→ WHAT YOU NEED TO DO: Determine how many lines of the data include the word "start", and write only that number.

→ SUPPLIED INFORMATION:

——————

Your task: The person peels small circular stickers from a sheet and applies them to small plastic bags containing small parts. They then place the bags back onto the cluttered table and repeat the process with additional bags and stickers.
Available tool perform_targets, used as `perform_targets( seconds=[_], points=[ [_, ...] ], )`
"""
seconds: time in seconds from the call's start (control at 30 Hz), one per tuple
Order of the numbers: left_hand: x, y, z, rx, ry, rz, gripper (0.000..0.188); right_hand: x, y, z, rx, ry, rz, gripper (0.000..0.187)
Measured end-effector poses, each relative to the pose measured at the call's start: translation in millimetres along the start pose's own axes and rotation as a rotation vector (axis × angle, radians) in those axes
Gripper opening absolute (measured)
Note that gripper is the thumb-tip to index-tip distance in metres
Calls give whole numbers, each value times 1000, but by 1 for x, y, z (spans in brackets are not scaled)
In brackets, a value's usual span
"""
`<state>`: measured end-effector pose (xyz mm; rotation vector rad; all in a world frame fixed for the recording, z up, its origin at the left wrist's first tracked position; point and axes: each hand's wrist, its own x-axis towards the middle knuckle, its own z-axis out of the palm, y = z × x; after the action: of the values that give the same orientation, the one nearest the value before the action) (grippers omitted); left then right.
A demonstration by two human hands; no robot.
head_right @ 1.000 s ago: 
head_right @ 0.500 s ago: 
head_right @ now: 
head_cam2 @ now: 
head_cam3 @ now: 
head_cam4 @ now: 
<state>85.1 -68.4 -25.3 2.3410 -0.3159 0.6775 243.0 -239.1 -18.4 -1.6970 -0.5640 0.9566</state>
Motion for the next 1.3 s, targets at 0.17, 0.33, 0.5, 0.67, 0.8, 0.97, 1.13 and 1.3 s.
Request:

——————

→ SOLVED EXERCISE: 2